The Best Way to keep Fresh Your Pillows

Yes, you have to clean your pillows. And if it’s been more than six months, they’re way overdue.

DOWN AND FIBERFILL PILLOWS

DOWN AND FIBERFILL PILLOWS

Good news! You can wash these kinds of pillows in your washer. For best results, we recommend washing two pillows at a time (to help keep the washer balanced) and using a front or top-loading machine without an agitator. If an agitator-style top loader is your only option, place the pillows in the tub vertically, so it’s less likely they’ll get wrapped around and damaged by the agitator.

If your pillow has a care label, definitely read that and follow the directions. If not or you’ve clipped off the tag, use warm water and opt for the gentle cycle. It’s also a good idea to add on an extra cold-water rinse and spin. Tumble dry the pillows on low heat, fluffing and turning them often. In the Good Housekeeping Research Institute Home Appliances and Textiles Labs, we toss in a few rubber dryer balls, like Nellie’s, to help plump the filling and keep it from clumping as it dries.

FOAM PILLOWS

FOAM PILLOWS

Unfortunately, you can’t put foam pillows in the washing machine, but if there’s a removable cover, you can wash that according to the care instructions on the tag. To remove dust from a foam pillow, vacuum both sides with your vacuum’s upholstery tool. If possible, dial down the suction level to make the job a bit easier to do. Or, tumble the pillow in the dryer on the no heat or air-only cycle for 20 minutes. Spot-clean any soiled areas with a cloth dipped in a mild sudsy solution. Rinse with a damp cloth. Allow the pillow to air dry completely before putting it back on the bed.
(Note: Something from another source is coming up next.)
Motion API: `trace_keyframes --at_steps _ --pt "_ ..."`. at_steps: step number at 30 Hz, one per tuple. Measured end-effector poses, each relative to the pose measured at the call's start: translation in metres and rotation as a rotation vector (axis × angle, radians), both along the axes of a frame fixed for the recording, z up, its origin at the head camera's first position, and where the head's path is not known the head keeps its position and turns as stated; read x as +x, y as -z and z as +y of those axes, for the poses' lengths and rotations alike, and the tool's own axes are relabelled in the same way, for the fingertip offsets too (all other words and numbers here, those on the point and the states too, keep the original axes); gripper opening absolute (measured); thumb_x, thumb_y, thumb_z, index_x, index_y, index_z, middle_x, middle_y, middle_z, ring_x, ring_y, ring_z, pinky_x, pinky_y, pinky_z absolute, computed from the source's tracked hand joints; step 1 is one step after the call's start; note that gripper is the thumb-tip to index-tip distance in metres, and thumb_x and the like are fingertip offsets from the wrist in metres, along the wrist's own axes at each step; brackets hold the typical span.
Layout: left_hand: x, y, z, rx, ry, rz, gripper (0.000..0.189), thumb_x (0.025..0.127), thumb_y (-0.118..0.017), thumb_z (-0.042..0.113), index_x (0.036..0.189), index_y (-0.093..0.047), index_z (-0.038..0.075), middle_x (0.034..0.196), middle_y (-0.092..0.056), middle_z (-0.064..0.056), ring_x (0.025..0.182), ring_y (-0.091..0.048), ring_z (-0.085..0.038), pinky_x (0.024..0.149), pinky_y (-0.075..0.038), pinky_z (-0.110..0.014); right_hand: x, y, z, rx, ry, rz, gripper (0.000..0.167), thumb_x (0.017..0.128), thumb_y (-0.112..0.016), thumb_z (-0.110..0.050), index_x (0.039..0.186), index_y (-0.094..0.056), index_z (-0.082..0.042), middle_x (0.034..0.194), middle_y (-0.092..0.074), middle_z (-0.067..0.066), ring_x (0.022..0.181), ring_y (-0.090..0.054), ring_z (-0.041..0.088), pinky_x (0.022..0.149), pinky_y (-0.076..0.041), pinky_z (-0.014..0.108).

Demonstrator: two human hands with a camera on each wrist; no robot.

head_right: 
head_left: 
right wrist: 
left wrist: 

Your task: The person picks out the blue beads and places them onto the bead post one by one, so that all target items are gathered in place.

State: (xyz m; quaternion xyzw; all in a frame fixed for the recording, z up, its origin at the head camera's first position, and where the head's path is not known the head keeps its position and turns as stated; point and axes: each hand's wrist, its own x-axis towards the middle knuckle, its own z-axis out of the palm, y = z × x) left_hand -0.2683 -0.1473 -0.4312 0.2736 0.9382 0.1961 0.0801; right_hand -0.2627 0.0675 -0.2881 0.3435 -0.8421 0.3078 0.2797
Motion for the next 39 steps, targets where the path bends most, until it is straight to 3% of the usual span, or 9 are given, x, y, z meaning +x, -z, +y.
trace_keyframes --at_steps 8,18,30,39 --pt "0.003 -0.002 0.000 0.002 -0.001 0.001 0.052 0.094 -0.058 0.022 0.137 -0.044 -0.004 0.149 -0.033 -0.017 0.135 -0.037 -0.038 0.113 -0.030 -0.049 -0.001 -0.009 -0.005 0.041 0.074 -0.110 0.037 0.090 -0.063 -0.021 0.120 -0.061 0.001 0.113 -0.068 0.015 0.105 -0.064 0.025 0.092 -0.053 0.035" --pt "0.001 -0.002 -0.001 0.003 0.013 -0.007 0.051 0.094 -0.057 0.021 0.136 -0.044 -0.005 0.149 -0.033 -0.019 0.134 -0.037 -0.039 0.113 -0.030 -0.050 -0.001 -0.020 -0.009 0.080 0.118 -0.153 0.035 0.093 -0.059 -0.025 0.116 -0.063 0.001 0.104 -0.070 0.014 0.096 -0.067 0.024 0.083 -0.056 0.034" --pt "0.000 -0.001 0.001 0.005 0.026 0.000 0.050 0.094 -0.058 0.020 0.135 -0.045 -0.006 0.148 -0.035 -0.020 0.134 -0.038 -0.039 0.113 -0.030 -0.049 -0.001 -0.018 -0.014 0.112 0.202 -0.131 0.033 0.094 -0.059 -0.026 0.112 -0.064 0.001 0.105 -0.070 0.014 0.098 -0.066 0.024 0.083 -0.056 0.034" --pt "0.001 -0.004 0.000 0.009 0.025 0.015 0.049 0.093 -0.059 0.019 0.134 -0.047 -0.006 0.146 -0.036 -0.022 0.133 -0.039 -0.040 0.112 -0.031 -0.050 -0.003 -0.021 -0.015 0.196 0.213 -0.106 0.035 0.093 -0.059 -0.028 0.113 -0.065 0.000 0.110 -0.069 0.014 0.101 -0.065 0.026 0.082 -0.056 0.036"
Some foam pillows include instructions for hand washing. If you choose to follow them, be very gentle. Wet foam is heavy and tears easily. To help pillows stay cleaner longer, use liners under your pillowcases and wash them monthly.

WHEN TO REPLACE THEM

No matter how diligent you are about cleaning your pillows, you will need to buy new ones eventually. How do you know when it’s time to toss? If you fold the pillow in half, and it doesn’t spring back into shape, plan for a shopping trip.

If you’re not sure if your pillow is still doing its job, ask yourself:

  • Is the foam or batting inside the form lumpy or bumpy?

  • Does your feather pillow have to be punched or fluffed up for support?

  • If you fold the pillow in half, does it stay folded?

If you answered yes to any of these, it’s time for a nice, new pillow. If you’d rather your old pillows didn’t end up in the garbage, consider how you can repurpose them. I give mine to my miniature schnauzer, for her bed — the ultimate in recycling!